At Noemfoor, she took on troops of the 158th Regimental Combat Team and proceeded back to the Philippines. On the 11th, two days after the initial invasion of Luzon, she landed her troops on the Lingayen beaches under the cover of naval shore bombardment, then provided gunfire support until retiring to escort a convoy back to Leyte, arriving on 15 January. Assignments to amphibious landings, and their support, now increased as the momentum of the war in the Philippines picked up. On 29 January, she participated in landings at San Felipe, Luzon; on the 30th, on Grande Island in Subic Bay; on 28 February at Puerto Princesa, Palawan; on 10 March at Zamboanga, Mindanao; on 26 March at Talisay, Cebu; and on 17 April at Parang, Mindanao. In May, she shifted to Morotai and in June and July participated in landings in Borneo at Brunei Bay on 10 June, and Balikpapan on 1 July.

On 16 July, she departed the East Indies to return to the Philippines, arriving Leyte the 18th and to Legaspi, Luzon, on the 27th, where she conducted training exercises for combat teams until the end of the war. On 29 August, she steamed to Okinawa, embarked units of the 24th Corps, Army Service Command for transportation to Jinsen, Korea.
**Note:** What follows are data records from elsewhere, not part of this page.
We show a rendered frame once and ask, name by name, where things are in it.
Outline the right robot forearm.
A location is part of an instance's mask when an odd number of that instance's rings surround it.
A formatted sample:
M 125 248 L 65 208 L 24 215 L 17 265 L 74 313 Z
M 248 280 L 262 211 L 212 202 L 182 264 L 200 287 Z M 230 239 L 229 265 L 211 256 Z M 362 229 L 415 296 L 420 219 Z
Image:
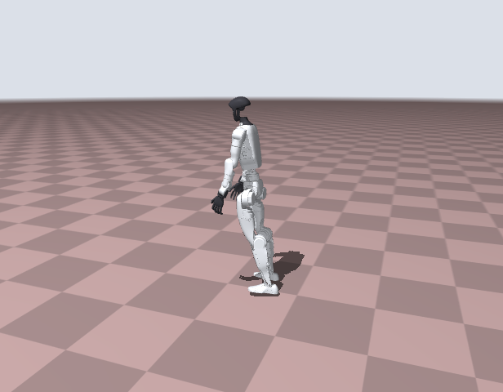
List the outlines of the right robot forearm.
M 242 183 L 243 183 L 245 180 L 247 180 L 247 178 L 246 178 L 246 176 L 247 176 L 246 172 L 247 172 L 247 171 L 250 171 L 250 170 L 244 170 L 244 171 L 243 171 L 242 178 L 241 178 L 240 182 L 242 182 Z

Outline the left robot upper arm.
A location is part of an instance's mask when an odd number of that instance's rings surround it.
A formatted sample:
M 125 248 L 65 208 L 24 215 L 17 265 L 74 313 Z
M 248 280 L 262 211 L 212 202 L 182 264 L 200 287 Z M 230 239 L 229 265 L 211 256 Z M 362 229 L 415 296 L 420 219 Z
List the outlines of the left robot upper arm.
M 234 129 L 232 133 L 232 144 L 231 144 L 231 160 L 233 161 L 233 169 L 238 165 L 239 156 L 241 154 L 241 148 L 243 142 L 246 140 L 247 130 L 244 128 Z

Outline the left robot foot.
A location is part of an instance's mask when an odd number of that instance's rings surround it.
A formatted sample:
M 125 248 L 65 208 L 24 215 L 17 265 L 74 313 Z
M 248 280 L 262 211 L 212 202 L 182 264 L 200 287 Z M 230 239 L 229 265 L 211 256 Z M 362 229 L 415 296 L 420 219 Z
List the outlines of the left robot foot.
M 266 284 L 267 285 L 267 284 Z M 270 285 L 269 285 L 270 286 Z M 265 283 L 248 287 L 249 292 L 278 294 L 278 286 L 271 283 L 271 287 L 266 287 Z

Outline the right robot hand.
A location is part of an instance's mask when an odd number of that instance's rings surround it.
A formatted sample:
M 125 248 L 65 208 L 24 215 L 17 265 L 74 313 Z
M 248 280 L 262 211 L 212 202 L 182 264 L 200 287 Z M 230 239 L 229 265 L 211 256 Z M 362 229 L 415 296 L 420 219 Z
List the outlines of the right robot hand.
M 231 194 L 230 198 L 232 198 L 232 196 L 233 196 L 233 194 L 234 194 L 234 191 L 235 191 L 234 198 L 235 198 L 235 196 L 236 196 L 236 193 L 237 193 L 237 192 L 238 192 L 238 194 L 239 194 L 240 192 L 241 192 L 241 193 L 243 192 L 243 183 L 242 183 L 242 182 L 240 182 L 241 178 L 242 178 L 242 176 L 240 176 L 240 178 L 239 178 L 239 180 L 238 180 L 238 183 L 236 183 L 236 185 L 234 185 L 233 187 L 231 187 L 231 188 L 229 189 L 229 192 L 230 192 L 230 191 L 234 188 L 234 190 L 233 190 L 233 192 L 232 192 L 232 194 Z M 237 194 L 237 196 L 238 196 L 238 194 Z M 234 198 L 233 198 L 233 200 L 234 200 Z M 237 201 L 237 198 L 236 198 L 236 201 Z

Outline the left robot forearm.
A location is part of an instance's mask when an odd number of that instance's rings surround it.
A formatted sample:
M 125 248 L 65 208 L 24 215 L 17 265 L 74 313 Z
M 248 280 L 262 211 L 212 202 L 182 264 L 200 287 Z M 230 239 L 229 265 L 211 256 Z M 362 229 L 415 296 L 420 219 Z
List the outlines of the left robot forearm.
M 225 160 L 225 175 L 219 189 L 219 194 L 224 196 L 225 191 L 229 190 L 232 187 L 234 174 L 235 172 L 233 171 L 233 161 L 228 158 Z

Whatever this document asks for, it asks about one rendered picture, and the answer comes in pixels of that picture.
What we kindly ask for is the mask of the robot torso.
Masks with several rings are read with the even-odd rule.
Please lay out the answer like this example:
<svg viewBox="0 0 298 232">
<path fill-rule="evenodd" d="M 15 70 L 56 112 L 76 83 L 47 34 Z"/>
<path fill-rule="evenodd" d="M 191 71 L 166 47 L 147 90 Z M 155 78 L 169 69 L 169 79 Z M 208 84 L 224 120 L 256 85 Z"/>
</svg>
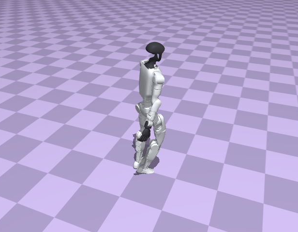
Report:
<svg viewBox="0 0 298 232">
<path fill-rule="evenodd" d="M 149 59 L 148 59 L 149 60 Z M 153 69 L 148 69 L 144 64 L 147 61 L 144 61 L 140 67 L 139 75 L 139 94 L 143 98 L 143 101 L 140 103 L 140 111 L 143 116 L 147 117 L 149 114 L 149 108 L 152 106 L 151 98 L 153 91 L 153 76 L 154 72 L 161 72 L 160 68 L 155 64 Z M 156 67 L 157 66 L 157 67 Z"/>
</svg>

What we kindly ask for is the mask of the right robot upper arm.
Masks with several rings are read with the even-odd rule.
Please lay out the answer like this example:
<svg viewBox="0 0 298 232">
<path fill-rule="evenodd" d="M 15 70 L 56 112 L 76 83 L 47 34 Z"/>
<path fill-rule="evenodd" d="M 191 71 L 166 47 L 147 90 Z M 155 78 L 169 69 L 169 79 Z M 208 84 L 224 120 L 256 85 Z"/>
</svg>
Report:
<svg viewBox="0 0 298 232">
<path fill-rule="evenodd" d="M 153 91 L 152 91 L 151 103 L 153 105 L 156 100 L 160 100 L 158 97 L 161 94 L 162 86 L 164 84 L 164 76 L 160 72 L 154 72 L 152 81 L 153 81 Z"/>
</svg>

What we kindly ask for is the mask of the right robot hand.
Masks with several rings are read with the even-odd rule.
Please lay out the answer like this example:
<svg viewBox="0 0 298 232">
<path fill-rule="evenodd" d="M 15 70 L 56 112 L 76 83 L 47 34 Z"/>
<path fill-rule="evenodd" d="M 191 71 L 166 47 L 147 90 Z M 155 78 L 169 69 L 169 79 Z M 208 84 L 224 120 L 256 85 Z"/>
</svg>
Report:
<svg viewBox="0 0 298 232">
<path fill-rule="evenodd" d="M 145 127 L 145 129 L 143 130 L 141 137 L 139 139 L 137 139 L 141 142 L 146 141 L 150 137 L 151 127 L 148 127 L 148 121 L 145 122 L 144 127 Z"/>
</svg>

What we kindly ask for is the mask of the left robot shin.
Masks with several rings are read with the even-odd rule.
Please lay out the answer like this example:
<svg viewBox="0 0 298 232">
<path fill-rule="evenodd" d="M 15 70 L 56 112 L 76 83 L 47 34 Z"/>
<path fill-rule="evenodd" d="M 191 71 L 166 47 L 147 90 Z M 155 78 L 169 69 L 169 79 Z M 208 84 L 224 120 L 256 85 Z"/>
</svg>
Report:
<svg viewBox="0 0 298 232">
<path fill-rule="evenodd" d="M 138 133 L 139 133 L 139 131 L 137 132 L 137 134 Z M 137 134 L 136 134 L 136 141 L 135 141 L 136 161 L 138 160 L 138 162 L 140 162 L 141 158 L 142 158 L 143 150 L 145 148 L 146 141 L 141 142 L 141 141 L 137 140 Z"/>
</svg>

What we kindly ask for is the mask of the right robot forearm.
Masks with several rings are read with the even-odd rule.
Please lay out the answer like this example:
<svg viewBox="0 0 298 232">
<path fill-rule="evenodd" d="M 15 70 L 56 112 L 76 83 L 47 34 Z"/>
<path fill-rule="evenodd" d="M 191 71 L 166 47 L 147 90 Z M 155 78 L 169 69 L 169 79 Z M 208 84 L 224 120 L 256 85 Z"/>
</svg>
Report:
<svg viewBox="0 0 298 232">
<path fill-rule="evenodd" d="M 154 102 L 154 104 L 152 106 L 150 106 L 150 108 L 149 108 L 149 114 L 148 114 L 147 120 L 146 120 L 146 121 L 148 121 L 148 127 L 151 127 L 152 126 L 153 121 L 155 120 L 156 112 L 158 111 L 158 109 L 161 106 L 161 104 L 162 103 L 161 103 L 160 100 L 156 100 Z"/>
</svg>

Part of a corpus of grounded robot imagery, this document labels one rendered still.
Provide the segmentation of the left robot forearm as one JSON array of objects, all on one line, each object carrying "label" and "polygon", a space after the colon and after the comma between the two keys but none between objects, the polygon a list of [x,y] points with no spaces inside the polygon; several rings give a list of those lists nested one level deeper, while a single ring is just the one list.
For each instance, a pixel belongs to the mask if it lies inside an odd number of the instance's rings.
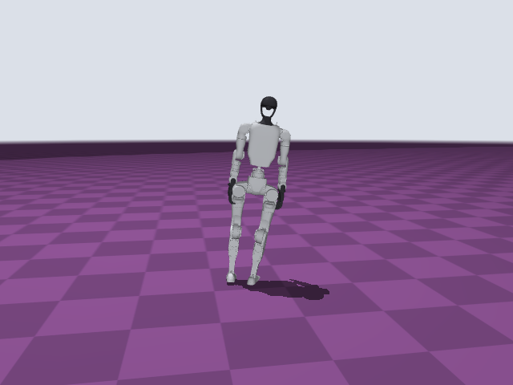
[{"label": "left robot forearm", "polygon": [[231,167],[231,171],[230,171],[230,177],[228,179],[229,183],[231,182],[232,178],[235,178],[236,182],[237,182],[237,177],[238,177],[239,171],[240,171],[240,165],[241,165],[241,162],[239,160],[236,160],[236,150],[234,150],[233,155],[232,155],[232,167]]}]

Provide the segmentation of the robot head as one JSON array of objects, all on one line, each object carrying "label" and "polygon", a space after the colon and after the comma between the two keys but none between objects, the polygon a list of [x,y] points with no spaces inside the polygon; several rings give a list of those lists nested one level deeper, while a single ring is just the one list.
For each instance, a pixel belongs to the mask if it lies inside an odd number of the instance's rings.
[{"label": "robot head", "polygon": [[[263,107],[265,107],[267,110],[274,109],[272,115],[271,116],[263,115],[263,112],[262,112]],[[271,118],[273,117],[276,109],[277,109],[277,101],[271,96],[264,97],[261,101],[261,115],[262,115],[263,119],[261,122],[259,122],[259,124],[274,126],[271,122]]]}]

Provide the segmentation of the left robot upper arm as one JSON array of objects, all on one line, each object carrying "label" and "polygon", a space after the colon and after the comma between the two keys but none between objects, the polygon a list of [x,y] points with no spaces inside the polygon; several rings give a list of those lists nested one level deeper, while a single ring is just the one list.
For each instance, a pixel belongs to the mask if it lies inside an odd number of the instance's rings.
[{"label": "left robot upper arm", "polygon": [[252,124],[242,124],[239,127],[239,131],[237,133],[236,138],[236,159],[242,160],[244,159],[244,146],[246,143],[247,136],[245,134],[249,133]]}]

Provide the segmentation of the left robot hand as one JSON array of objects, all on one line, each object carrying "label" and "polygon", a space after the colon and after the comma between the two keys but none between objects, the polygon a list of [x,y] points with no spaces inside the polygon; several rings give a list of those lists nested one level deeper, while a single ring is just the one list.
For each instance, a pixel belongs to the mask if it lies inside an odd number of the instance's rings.
[{"label": "left robot hand", "polygon": [[231,182],[228,183],[229,187],[228,187],[228,200],[231,204],[235,204],[232,202],[232,187],[233,185],[236,183],[236,179],[235,178],[232,178],[231,179]]}]

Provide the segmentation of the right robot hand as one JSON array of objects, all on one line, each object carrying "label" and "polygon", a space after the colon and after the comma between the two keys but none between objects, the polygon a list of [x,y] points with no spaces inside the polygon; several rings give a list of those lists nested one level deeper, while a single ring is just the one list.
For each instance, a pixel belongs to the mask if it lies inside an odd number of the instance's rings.
[{"label": "right robot hand", "polygon": [[276,208],[275,209],[280,209],[282,204],[283,204],[283,200],[284,200],[285,185],[282,185],[281,186],[281,190],[278,189],[277,191],[279,193],[278,193],[277,204],[276,204]]}]

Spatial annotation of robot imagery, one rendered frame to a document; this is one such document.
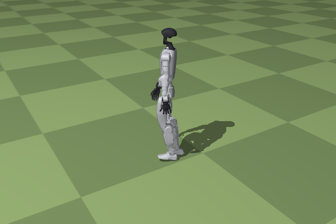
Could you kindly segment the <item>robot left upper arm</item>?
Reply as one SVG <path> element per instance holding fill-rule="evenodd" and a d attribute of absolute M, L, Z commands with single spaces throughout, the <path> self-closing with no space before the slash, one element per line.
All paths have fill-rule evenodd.
<path fill-rule="evenodd" d="M 171 55 L 169 52 L 164 52 L 161 55 L 161 61 L 162 61 L 162 71 L 163 75 L 166 76 L 167 80 L 169 80 L 169 73 L 170 73 L 170 60 L 171 60 Z"/>

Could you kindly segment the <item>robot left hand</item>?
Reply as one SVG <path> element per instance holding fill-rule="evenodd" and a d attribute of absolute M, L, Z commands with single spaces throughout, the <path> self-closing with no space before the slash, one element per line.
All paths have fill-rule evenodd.
<path fill-rule="evenodd" d="M 162 98 L 162 103 L 163 103 L 163 105 L 162 105 L 160 111 L 163 109 L 163 114 L 164 114 L 164 111 L 165 111 L 165 114 L 167 114 L 167 112 L 169 114 L 169 110 L 170 110 L 170 113 L 171 113 L 171 107 L 169 105 L 169 98 L 168 98 L 168 102 L 163 102 L 163 98 Z"/>

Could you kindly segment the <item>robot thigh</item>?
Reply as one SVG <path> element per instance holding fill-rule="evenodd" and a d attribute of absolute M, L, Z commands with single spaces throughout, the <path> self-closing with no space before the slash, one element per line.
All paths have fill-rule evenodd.
<path fill-rule="evenodd" d="M 169 94 L 168 94 L 168 98 L 169 98 L 169 104 L 170 104 L 171 98 L 170 98 Z M 156 106 L 156 115 L 157 115 L 158 123 L 159 123 L 163 132 L 164 132 L 164 130 L 167 126 L 170 126 L 172 128 L 172 131 L 173 131 L 173 126 L 169 123 L 166 123 L 167 114 L 165 114 L 165 111 L 164 111 L 164 114 L 163 114 L 163 109 L 160 111 L 162 105 L 163 105 L 162 96 L 160 96 L 159 99 L 158 99 L 158 102 L 157 102 L 157 106 Z"/>
<path fill-rule="evenodd" d="M 174 93 L 175 93 L 175 90 L 174 90 Z M 171 107 L 171 113 L 172 113 L 172 99 L 170 101 L 170 107 Z M 171 117 L 171 113 L 170 113 L 170 110 L 169 110 L 169 114 L 167 113 L 167 121 L 166 122 L 171 124 L 173 127 L 175 127 L 177 125 L 177 120 L 175 118 Z"/>

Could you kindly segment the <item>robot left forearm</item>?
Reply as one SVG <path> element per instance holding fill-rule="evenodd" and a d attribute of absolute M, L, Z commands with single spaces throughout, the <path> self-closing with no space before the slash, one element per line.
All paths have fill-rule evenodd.
<path fill-rule="evenodd" d="M 169 86 L 169 84 L 168 84 L 168 81 L 167 81 L 167 77 L 166 76 L 162 76 L 161 78 L 160 78 L 160 80 L 161 80 L 161 87 L 162 87 L 162 97 L 163 97 L 163 102 L 168 102 L 168 86 Z"/>

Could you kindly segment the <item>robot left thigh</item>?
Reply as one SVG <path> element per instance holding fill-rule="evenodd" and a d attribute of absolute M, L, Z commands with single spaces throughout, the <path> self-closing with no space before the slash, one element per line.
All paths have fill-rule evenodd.
<path fill-rule="evenodd" d="M 168 94 L 168 98 L 169 98 L 169 104 L 170 104 L 171 98 L 170 98 L 169 94 Z M 158 123 L 159 123 L 163 132 L 164 132 L 164 130 L 167 126 L 170 126 L 172 128 L 172 131 L 173 131 L 173 126 L 169 123 L 166 123 L 167 114 L 165 114 L 165 111 L 164 111 L 164 114 L 163 114 L 163 109 L 160 111 L 162 105 L 163 105 L 162 96 L 160 96 L 159 99 L 158 99 L 158 102 L 157 102 L 157 106 L 156 106 L 156 115 L 157 115 Z"/>

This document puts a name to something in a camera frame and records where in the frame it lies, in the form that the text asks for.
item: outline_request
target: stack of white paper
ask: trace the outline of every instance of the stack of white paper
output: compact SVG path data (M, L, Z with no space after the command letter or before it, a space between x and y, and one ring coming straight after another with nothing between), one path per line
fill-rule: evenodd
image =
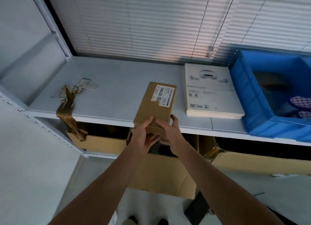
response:
M245 113L226 67L185 64L187 115L242 118Z

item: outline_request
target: white metal shelf
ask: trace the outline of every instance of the white metal shelf
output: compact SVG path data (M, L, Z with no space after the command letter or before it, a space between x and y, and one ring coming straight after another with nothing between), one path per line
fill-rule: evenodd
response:
M91 79L99 88L87 89L75 98L72 116L81 122L133 127L133 120L150 81L177 86L173 114L181 132L294 145L310 143L290 139L250 136L241 120L188 117L184 99L184 66L124 60L72 57L30 105L28 114L57 118L59 98L51 98L64 84Z

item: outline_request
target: cardboard box
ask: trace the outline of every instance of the cardboard box
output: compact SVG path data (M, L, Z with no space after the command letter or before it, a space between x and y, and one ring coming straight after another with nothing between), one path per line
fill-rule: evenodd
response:
M130 140L130 137L115 139L88 135L86 141L81 142L72 133L67 134L72 142L81 149L116 155L122 152ZM187 199L194 199L196 190L195 182L178 158L151 153L144 157L129 187Z
M155 122L155 119L162 119L169 123L176 95L176 88L177 86L175 85L149 82L134 118L134 126L138 126L150 116L153 116L153 121L146 128L146 132L166 137L164 129Z
M221 149L213 136L199 136L199 153L220 170L263 175L311 175L311 161L230 152Z

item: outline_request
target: brown strap
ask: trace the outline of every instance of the brown strap
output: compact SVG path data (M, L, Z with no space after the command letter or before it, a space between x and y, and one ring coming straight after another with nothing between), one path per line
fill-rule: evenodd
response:
M70 91L66 86L63 87L63 91L66 93L66 101L62 102L56 111L56 116L64 122L67 126L68 131L73 133L80 141L85 141L87 136L87 131L78 128L77 121L72 117L73 111L73 100L77 94L76 91Z

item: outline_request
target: forearm
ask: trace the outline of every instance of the forearm
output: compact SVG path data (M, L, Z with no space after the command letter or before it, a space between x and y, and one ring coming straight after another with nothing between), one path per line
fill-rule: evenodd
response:
M52 224L108 224L143 154L129 144L103 174L70 202Z
M179 144L178 157L223 225L283 224L249 192L228 178L187 142Z

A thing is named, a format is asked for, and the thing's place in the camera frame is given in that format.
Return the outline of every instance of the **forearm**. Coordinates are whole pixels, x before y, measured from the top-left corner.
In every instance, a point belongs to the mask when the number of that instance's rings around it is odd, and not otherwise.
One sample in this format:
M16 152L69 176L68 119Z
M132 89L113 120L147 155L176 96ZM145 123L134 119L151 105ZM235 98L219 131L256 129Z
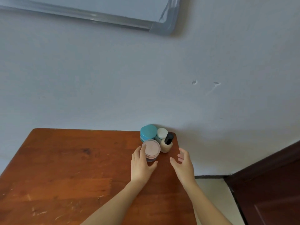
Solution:
M202 225L232 225L228 219L208 200L196 182L184 187L189 195Z
M142 183L129 182L121 192L95 211L81 225L121 224L129 206L143 186Z

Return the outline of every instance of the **teal lid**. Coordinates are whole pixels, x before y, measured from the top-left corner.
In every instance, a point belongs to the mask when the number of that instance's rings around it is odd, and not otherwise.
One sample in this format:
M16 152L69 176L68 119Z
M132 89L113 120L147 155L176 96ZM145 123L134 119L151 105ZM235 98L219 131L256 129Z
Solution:
M146 125L141 128L141 137L145 140L153 139L157 134L155 125Z

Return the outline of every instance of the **left hand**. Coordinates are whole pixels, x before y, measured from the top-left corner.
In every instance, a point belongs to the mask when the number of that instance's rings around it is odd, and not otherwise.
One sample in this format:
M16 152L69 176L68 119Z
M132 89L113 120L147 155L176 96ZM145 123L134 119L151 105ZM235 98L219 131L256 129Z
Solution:
M143 186L148 182L158 163L158 161L155 161L152 166L148 166L145 150L146 145L140 146L131 155L131 181L137 181Z

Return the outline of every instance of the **dark brown door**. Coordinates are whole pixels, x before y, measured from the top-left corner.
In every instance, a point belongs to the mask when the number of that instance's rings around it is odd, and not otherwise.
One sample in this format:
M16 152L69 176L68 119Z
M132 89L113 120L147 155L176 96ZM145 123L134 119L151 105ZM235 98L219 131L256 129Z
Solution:
M300 142L225 181L249 225L300 225Z

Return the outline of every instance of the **hand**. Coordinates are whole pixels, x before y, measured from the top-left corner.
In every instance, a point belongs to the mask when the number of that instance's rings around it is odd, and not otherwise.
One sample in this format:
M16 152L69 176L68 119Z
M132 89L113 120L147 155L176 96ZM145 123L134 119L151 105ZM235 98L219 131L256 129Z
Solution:
M158 163L158 161L155 161L152 166L148 166L145 150L146 145L140 146L131 155L131 181L137 181L143 186L148 182Z
M178 161L181 162L181 164L177 163L173 158L170 158L170 162L177 174L179 181L183 187L186 188L189 185L196 183L194 167L190 160L189 153L182 148L179 148L179 151L182 152L177 155Z

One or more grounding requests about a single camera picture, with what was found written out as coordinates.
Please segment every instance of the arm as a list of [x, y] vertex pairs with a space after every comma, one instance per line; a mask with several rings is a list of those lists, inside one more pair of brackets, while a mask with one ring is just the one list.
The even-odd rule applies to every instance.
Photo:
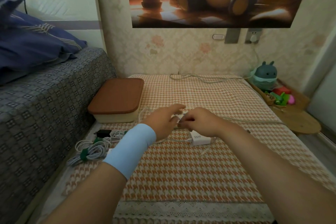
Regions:
[[335, 222], [336, 195], [237, 124], [196, 108], [183, 117], [180, 126], [222, 139], [254, 180], [279, 224]]
[[110, 223], [127, 180], [143, 153], [155, 142], [169, 136], [184, 105], [155, 110], [123, 137], [104, 161], [65, 199], [44, 224]]

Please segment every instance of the floral wallpaper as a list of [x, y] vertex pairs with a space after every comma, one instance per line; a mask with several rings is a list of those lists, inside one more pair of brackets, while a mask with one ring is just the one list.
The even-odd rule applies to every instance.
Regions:
[[[260, 61], [275, 61], [279, 77], [299, 88], [336, 20], [336, 0], [303, 0], [290, 29], [264, 29], [255, 45]], [[226, 29], [132, 28], [128, 0], [99, 0], [108, 55], [119, 76], [132, 74], [247, 74], [253, 46], [213, 40]]]

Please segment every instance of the gray patterned blanket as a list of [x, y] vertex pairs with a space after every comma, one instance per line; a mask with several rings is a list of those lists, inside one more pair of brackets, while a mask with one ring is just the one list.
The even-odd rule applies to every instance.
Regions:
[[0, 223], [15, 223], [94, 122], [87, 106], [115, 78], [103, 49], [0, 87]]

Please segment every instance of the right arm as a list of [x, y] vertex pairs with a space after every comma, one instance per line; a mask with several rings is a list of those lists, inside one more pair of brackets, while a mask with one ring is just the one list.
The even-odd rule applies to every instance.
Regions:
[[249, 173], [279, 224], [335, 223], [336, 195], [239, 125], [198, 107], [183, 117], [180, 126], [223, 140]]

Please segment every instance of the red toy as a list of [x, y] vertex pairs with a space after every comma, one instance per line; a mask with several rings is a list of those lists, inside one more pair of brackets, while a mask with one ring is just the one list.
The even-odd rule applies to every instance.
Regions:
[[289, 90], [289, 89], [287, 89], [285, 86], [282, 86], [282, 87], [280, 87], [280, 88], [276, 88], [276, 89], [274, 89], [274, 90], [272, 90], [275, 94], [277, 94], [277, 95], [281, 95], [281, 93], [285, 93], [285, 94], [288, 94], [288, 95], [290, 95], [292, 92], [291, 92], [291, 90]]

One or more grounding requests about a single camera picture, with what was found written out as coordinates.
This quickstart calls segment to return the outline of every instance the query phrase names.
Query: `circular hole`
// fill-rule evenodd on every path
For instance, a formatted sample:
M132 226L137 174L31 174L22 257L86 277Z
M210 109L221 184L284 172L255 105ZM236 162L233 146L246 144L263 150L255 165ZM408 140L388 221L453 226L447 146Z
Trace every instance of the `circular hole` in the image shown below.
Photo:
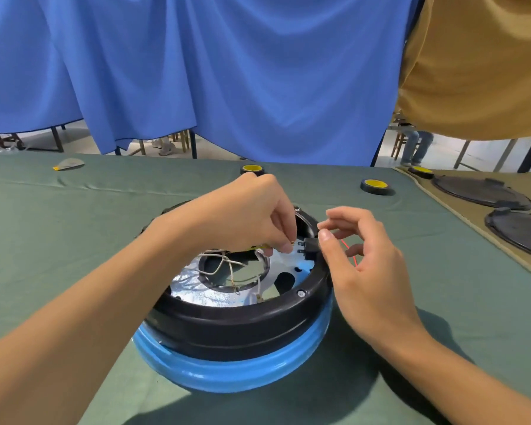
M291 288L293 288L293 285L295 285L295 276L287 272L279 273L273 285L276 287L279 295L283 295L287 291L290 291Z

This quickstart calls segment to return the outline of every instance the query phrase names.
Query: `fingernail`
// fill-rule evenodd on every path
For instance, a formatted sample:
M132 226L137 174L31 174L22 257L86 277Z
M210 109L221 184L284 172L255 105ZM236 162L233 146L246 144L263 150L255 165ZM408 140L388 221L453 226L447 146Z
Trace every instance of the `fingernail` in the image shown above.
M291 243L285 243L279 251L281 253L291 253L293 251L293 245Z
M319 231L319 240L327 241L330 240L334 235L326 228L323 228Z

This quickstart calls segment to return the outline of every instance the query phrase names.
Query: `hand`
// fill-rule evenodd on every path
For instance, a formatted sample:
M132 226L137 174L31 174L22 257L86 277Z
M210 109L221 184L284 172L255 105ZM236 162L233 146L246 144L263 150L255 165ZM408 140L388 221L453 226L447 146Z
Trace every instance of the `hand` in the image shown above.
M426 334L415 308L405 260L368 210L337 207L319 223L319 245L331 271L336 300L354 331L375 350L410 334ZM340 239L358 235L345 253ZM354 267L348 257L363 255Z
M267 244L290 253L290 242L297 239L295 209L271 174L256 177L246 173L160 216L152 225L165 229L172 219L188 224L203 250L242 251Z

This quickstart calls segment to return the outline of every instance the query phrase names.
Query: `green tablecloth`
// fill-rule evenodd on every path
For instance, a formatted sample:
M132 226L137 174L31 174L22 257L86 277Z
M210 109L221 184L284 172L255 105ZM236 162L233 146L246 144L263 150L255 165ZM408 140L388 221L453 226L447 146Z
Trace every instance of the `green tablecloth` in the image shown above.
M62 158L0 155L0 336L124 247L162 209L224 185L240 167L83 155L80 169L52 170ZM265 168L318 219L337 205L372 210L405 254L432 334L531 397L531 273L391 169ZM361 191L368 177L388 182L396 194ZM189 393L151 371L130 343L81 423L431 423L394 391L441 423L336 312L301 368L241 394Z

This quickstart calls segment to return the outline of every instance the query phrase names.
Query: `forearm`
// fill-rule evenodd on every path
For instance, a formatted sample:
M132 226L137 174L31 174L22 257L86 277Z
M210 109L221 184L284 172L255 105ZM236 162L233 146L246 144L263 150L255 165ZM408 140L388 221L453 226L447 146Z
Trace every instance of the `forearm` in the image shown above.
M1 339L0 423L77 423L191 238L146 231Z
M382 354L454 425L531 424L531 400L427 334Z
On 8 September, she landed the occupation forces at Jinsen and then commenced escort duty between Jinsen, Taku and the Philippines. On 26 November, she departed the Far East en route to New York.

Arriving there on 9 January 1946, she steamed south to Green Cove Springs, Florida, joining the 16th (Inactive) Fleet on 18 February. Later berthed at Orange, Texas, Newman remained a unit of the Atlantic Reserve Fleet until struck from the Navy List in 1964. On 15 August 1966 her hulk was sold for scrapping to the Boston Metals Company, Baltimore, Maryland.

== Awards ==
Newman earned five battle stars during World War II.